Proposition 27.2 (Pulling Out What’s Given) \[ \begin{aligned} \text{E}[ g(X) Y | X ] = g(X) \text{E}[ Y | X ] \end{aligned} \]

Proposition 27.3 (Conditional Expectation of an Independent Random Variable) If \(X\) and \(Y\) are independent random variables, then \[ \text{E}[ Y | X ] = \text{E}[ Y ]. \]

27.1 Law of Total Variance

There is an analogous result for calculating variance from conditional variances.

Theorem 27.2 (Law of Total Variance) \[ \text{Var}[ Y ] = \text{E}[ \text{Var}[ Y | X ] ] + \text{Var}[ \text{E}[ Y | X ] ]. \]

The statement of Theorem 27.2 relies on Definition 17.2 for conditional variance, which is the same for discrete and continuous random variables.
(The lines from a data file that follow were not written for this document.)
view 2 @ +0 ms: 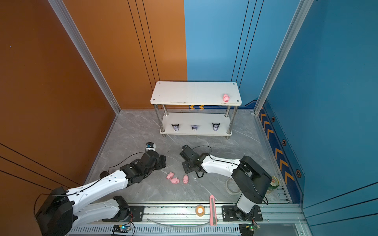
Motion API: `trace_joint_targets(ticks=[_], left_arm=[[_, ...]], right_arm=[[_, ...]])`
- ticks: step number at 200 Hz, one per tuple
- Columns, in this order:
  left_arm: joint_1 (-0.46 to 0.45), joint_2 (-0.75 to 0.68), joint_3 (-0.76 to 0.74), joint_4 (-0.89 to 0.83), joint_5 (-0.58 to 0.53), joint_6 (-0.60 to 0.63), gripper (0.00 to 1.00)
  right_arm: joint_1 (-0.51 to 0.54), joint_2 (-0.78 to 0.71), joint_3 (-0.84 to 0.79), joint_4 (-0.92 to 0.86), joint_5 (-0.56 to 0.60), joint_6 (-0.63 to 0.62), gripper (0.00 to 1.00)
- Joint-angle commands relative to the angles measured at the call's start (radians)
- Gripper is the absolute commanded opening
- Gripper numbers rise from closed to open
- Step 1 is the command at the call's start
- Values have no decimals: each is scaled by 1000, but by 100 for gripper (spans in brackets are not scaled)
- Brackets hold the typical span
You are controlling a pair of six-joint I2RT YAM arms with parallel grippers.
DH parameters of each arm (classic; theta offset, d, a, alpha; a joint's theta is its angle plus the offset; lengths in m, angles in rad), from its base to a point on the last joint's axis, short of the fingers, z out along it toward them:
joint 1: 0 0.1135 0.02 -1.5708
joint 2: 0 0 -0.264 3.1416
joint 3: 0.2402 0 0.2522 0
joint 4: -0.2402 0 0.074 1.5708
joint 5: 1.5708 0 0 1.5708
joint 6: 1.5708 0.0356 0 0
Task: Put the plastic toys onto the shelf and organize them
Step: 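Align the right gripper over a pink pig apart from the cluster, then close the right gripper on the pink pig and lift it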
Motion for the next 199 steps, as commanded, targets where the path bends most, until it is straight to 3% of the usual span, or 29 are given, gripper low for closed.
trace_joint_targets(ticks=[1, 62, 72, 95, 112, 144, 199], left_arm=[[13, 16, -1, -14, 6, 16, 78], [10, 67, 14, 21, 35, 12, 78], [11, 67, 14, 19, 34, 12, 78], [10, 61, 12, 20, 35, 9, 78], [9, 54, 10, 20, 34, 9, 78], [9, 35, 5, 1, 26, 12, 78], [22, -14, -14, -22, 11, 20, 79]], right_arm=[[-35, -42, -74, 7, -20, 36, 0], [-79, -158, -125, -41, 0, 71, 5], [-69, -163, -101, -69, 16, 68, 14], [-37, -130, -45, -101, 40, 48, 54], [-17, -67, 3, -119, 49, 32, 65], [10, 51, 82, -125, 50, 13, 69], [11, 117, 149, -112, 77, -11, 66]])
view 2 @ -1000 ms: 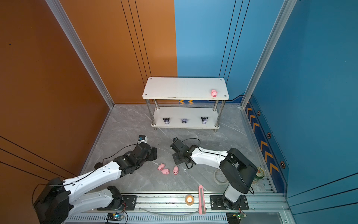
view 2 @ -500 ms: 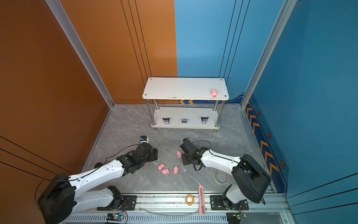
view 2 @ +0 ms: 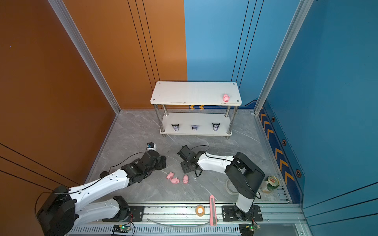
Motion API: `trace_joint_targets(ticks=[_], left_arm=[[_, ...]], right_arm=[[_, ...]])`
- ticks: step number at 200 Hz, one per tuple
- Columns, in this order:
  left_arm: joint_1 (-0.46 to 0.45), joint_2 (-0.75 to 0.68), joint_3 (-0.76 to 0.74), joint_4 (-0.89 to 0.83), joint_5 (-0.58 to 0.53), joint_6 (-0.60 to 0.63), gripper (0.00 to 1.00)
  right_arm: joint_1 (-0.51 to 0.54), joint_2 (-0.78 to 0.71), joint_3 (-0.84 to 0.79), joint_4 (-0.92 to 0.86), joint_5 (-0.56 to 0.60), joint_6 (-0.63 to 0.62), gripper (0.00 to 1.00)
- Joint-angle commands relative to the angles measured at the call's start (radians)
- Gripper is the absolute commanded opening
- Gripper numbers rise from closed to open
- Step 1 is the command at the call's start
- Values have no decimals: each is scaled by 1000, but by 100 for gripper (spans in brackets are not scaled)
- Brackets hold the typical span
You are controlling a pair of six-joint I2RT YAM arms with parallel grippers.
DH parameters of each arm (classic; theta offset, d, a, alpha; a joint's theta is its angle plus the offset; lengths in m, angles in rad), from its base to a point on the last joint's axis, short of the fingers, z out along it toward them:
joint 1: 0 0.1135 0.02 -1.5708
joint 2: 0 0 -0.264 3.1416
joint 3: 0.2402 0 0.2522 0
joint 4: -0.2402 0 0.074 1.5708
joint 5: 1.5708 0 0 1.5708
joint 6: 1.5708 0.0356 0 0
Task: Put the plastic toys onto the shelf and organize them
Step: 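Close the right gripper on the pink pig and lift it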
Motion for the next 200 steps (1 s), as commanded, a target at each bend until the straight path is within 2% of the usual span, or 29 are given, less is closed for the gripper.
trace_joint_targets(ticks=[1, 26, 75, 108, 124, 168, 200], left_arm=[[15, -27, -15, -26, -12, 18, 79], [26, -25, -16, -18, -7, 19, 79], [36, 19, 7, -4, 11, 29, 79], [37, 34, 14, 2, 19, 27, 79], [37, 30, 10, 2, 20, 28, 79], [38, -11, -3, -11, 19, 26, 79], [38, -64, -28, -22, 14, 16, 79]], right_arm=[[1, 2, 37, -23, 46, -22, 66], [-8, 7, 35, -11, 55, -23, 61], [-28, 17, 35, 16, 40, -22, 43], [-28, 1, 34, 3, 40, -26, 27], [-29, -35, 39, -27, 47, -31, 21], [-29, -207, 104, -201, 127, -88, 12], [-34, -347, 203, -336, 192, -127, 10]])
The proof of Theorem 27.2 is also identical to the proof in Theorem 17.2.

Example 27.2 (Expectation and variance of \(T\)) Recall Example 26.4, where we defined the random variable \(T\) as follows:

  • \(V \sim \textrm{Exponential}(\lambda=1)\)
  • \(T | \{ V = v \} \sim \textrm{Normal}(\mu= 0, \sigma= V^\alpha)\) for some \(\alpha \neq 0\).
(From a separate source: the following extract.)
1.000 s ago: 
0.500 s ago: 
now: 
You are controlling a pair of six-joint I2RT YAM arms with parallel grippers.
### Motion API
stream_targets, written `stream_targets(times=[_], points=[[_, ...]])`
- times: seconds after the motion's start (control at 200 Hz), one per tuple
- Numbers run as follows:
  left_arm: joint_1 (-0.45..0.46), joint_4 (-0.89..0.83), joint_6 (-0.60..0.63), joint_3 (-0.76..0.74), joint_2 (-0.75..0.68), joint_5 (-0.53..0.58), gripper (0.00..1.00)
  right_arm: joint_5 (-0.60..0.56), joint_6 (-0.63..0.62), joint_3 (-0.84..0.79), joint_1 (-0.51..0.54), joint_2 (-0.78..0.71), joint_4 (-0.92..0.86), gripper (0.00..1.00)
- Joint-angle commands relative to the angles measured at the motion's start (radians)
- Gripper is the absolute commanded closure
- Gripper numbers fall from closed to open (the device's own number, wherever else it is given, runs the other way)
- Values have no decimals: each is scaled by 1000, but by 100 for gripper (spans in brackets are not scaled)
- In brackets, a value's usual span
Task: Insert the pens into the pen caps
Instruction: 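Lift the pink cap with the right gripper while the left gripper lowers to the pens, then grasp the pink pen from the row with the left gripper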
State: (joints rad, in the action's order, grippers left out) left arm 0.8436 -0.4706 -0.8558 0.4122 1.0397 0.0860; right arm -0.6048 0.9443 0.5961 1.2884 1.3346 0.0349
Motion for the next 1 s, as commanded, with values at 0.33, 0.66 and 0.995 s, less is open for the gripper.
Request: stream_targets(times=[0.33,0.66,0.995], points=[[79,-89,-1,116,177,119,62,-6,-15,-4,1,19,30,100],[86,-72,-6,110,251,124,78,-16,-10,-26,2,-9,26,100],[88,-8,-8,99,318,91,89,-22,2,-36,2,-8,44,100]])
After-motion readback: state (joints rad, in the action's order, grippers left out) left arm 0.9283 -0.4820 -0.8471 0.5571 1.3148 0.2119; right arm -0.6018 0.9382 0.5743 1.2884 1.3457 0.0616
We saw that the PDF of \(T\) could only be calculated for \(\alpha = -1/2\), in which case it has a \(t\)-distribution. For other values of \(\alpha\), the distribution is not tractable. Nevertheless, we can determine their expectation and variance using the Laws of Total Expectation and Total Variance.

First, note that

  • \(\text{E}[ T | V ] = 0\) and
  • \(\text{Var}[ T | V ] = V^{2\alpha}\).
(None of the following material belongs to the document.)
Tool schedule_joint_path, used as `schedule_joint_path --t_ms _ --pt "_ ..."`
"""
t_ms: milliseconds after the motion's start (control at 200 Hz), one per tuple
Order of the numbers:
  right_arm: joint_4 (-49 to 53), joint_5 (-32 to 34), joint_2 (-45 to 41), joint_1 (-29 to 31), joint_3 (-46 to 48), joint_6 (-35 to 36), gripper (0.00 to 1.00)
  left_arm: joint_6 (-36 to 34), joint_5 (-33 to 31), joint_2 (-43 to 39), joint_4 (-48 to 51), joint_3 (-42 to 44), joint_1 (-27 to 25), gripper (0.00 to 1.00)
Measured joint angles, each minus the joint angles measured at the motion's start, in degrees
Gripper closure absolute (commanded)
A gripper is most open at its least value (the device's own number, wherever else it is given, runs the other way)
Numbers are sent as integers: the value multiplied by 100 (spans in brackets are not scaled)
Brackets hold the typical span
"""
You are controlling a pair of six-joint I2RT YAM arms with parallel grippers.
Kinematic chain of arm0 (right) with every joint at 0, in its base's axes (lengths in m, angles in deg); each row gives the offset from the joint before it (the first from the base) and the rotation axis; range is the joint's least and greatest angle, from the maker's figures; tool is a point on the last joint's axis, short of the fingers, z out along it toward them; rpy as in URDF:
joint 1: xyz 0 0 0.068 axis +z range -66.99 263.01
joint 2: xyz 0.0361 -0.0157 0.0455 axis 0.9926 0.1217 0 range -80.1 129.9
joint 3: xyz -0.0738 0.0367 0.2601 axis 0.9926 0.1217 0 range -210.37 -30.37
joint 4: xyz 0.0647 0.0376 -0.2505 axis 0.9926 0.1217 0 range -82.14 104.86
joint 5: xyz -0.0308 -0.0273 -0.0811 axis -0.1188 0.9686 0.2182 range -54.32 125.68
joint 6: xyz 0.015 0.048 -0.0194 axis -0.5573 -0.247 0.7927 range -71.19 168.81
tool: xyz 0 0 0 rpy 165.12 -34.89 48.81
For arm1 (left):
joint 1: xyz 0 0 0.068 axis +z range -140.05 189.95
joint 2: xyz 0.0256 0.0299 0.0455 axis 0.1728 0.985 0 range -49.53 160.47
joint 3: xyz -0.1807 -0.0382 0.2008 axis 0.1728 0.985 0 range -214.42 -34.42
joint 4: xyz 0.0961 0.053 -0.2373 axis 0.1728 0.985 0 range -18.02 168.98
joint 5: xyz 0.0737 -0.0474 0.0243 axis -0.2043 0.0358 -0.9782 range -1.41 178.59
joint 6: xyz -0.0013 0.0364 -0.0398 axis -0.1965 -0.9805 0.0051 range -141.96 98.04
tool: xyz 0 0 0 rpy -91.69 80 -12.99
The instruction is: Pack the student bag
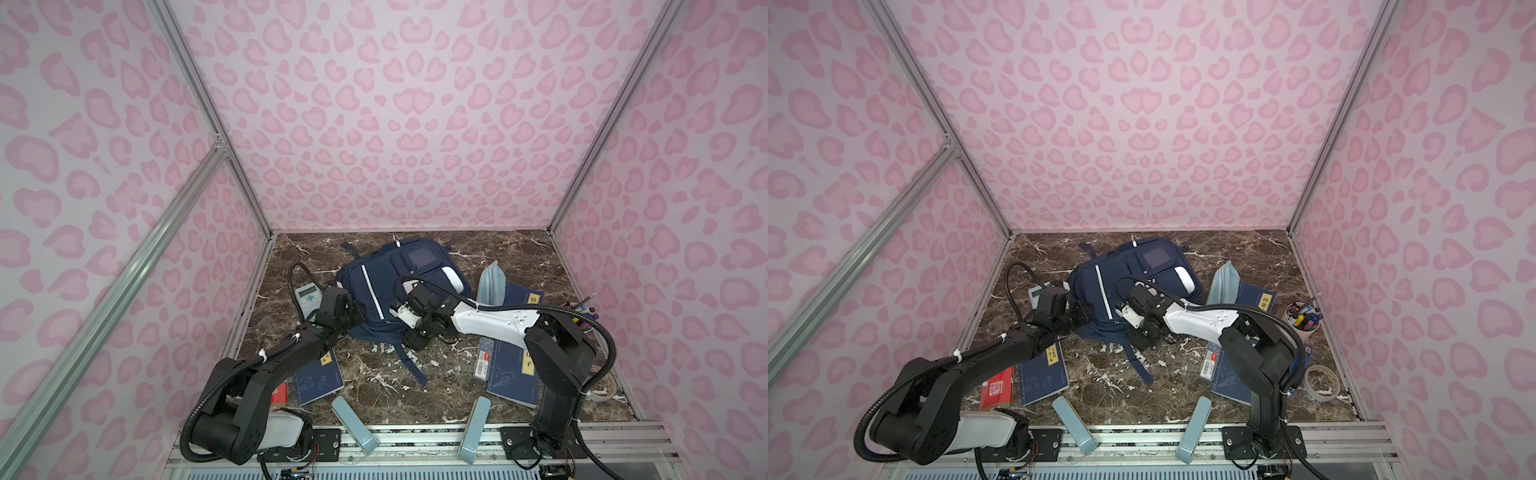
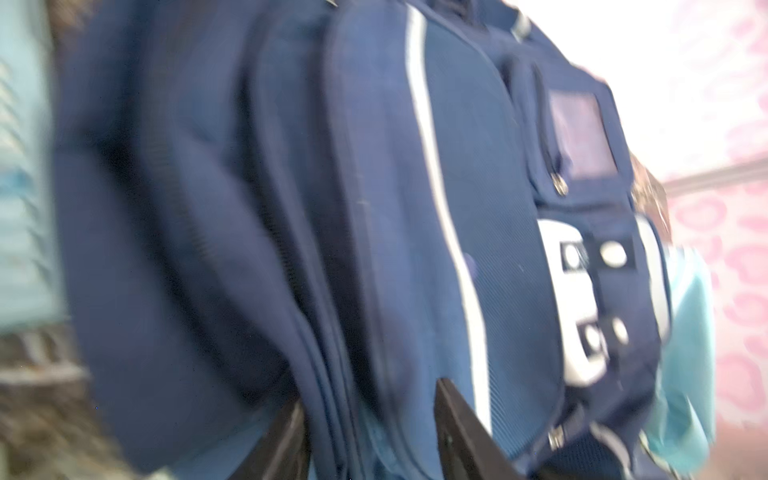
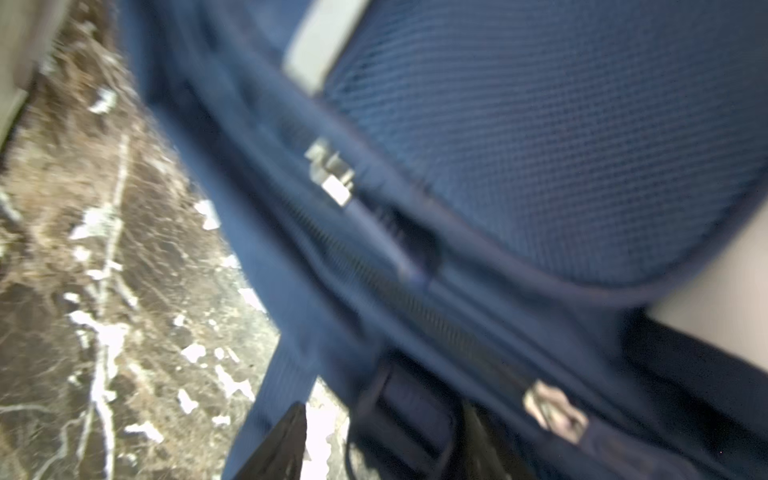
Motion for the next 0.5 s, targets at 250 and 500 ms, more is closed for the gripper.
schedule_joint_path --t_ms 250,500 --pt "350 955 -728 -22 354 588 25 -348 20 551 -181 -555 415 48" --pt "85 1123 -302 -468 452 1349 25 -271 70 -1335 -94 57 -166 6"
Now, by the Law of Total Expectation, \[ \text{E}[ T ] = \text{E}[ \text{E}[ T | V ] ] = \text{E}[ 0 ] = 0 \] for any \(\alpha\).

By the Law of Total Variance, \[ \begin{aligned} \text{Var}[ T ] &= \text{E}[ \text{Var}[ T | V ] ] + \text{Var}[ \text{E}[ T | V ] ] \\ &= \text{E}[ V^{2\alpha} ] + \text{Var}[ 0 ] \\ &= \text{E}[ V^{2\alpha} ]. \end{aligned} \]

Since \(V\) is standard exponential, we can easily determine \(\text{E}[ V^{2\alpha} ]\) for different \(\alpha\). Therefore,

  • when \(\alpha = 1/2\), \(\text{Var}[ T ] = \text{E}[ V ] = 1\),
  • when \(\alpha = 1\), \(\text{Var}[ T ] = \text{E}[ V^2 ] = 2\), and
  • when \(\alpha = -1/2\), \(\text{Var}[ T ] = \text{E}[ V^{-1} ] = \infty\).

Remember that \(\alpha = -1/2\) corresponds to the \(t\)-distribution. We conclude that the \(t\)-distribution (with 2 degrees of freedom) has infinite variance!